Exercise =
Output everything in the listing exactly.

Data extract =
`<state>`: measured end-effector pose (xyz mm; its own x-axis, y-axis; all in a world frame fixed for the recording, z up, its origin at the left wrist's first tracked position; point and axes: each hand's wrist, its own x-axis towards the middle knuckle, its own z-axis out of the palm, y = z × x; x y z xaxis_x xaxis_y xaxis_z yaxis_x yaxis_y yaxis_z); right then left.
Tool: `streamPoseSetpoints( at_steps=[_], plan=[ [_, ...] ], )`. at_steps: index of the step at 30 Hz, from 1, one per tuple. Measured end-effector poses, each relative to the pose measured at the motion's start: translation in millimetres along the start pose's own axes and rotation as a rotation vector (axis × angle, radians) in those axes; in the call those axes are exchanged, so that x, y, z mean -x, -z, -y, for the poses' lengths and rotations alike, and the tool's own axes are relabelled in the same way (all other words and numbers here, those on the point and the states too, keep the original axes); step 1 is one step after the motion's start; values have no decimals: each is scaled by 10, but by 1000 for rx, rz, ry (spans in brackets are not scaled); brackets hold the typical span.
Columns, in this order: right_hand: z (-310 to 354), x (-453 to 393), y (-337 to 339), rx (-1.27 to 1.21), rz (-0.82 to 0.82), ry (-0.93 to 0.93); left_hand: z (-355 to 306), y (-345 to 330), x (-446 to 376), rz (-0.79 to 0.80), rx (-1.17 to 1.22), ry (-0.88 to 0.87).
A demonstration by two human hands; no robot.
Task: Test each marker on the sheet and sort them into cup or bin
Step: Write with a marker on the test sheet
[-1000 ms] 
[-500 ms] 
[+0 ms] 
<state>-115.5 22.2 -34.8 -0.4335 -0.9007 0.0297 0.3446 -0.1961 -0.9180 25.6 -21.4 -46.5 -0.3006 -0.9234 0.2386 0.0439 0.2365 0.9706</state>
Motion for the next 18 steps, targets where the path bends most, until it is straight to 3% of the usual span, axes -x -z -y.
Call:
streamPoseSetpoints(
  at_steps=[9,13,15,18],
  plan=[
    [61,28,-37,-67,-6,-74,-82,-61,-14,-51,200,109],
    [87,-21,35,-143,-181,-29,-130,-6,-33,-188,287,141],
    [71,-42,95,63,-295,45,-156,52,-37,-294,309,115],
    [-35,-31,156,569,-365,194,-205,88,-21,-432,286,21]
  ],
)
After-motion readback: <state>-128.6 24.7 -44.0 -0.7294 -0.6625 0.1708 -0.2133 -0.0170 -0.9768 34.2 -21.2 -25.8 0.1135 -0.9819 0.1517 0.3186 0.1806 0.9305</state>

Completed task =
`<state>`: measured end-effector pose (xyz mm; its own x-axis, y-axis; all in a world frame fixed for the recording, z up, its origin at the left wrist's first tracked position; point and axes: each hand's wrist, its own x-axis towards the middle knuckle, its own z-axis out of the palm, y = z × x; x y z xaxis_x xaxis_y xaxis_z yaxis_x yaxis_y yaxis_z); right then left.
Tool: `streamPoseSetpoints( at_steps=[_], plan=[ [_, ...] ], )`. at_steps: index of the step at 30 Hz, from 1, one per tuple. Measured end-effector poses, each relative to the pose measured at the motion's start: translation in millimetres along the start pose's own axes and rotation as a rotation vector (axis × angle, radians) in those axes; in the call those axes are exchanged, so that x, y, z mean -x, -z, -y, for the poses' lengths and rotations alike, and the tool's own axes are relabelled in the same way (all other words and numbers here, those on the point and the states too, keep the original axes); step 1 is one step after the motion's start; values have no decimals: each is scaled by 10, but by 1000 for rx, rz, ry (spans in brackets are not scaled); brackets hold the typical span.
Columns, in this order: right_hand: z (-310 to 354), x (-453 to 393), y (-337 to 339), rx (-1.27 to 1.21), rz (-0.82 to 0.82), ry (-0.93 to 0.93); left_hand: z (-355 to 306), y (-345 to 330), x (-446 to 376), rz (-0.79 to 0.80), rx (-1.17 to 1.22), ry (-0.88 to 0.87).
A demonstration by two human hands; no robot.
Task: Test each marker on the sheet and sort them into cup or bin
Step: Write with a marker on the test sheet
[-1000 ms] 
[-500 ms] 
[+0 ms] 
<state>-115.5 22.2 -34.8 -0.4335 -0.9007 0.0297 0.3446 -0.1961 -0.9180 25.6 -21.4 -46.5 -0.3006 -0.9234 0.2386 0.0439 0.2365 0.9706</state>
Motion for the next 18 steps, targets where the path bends most, until it is straight to 3% of the usual span, axes -x -z -y.
Call:
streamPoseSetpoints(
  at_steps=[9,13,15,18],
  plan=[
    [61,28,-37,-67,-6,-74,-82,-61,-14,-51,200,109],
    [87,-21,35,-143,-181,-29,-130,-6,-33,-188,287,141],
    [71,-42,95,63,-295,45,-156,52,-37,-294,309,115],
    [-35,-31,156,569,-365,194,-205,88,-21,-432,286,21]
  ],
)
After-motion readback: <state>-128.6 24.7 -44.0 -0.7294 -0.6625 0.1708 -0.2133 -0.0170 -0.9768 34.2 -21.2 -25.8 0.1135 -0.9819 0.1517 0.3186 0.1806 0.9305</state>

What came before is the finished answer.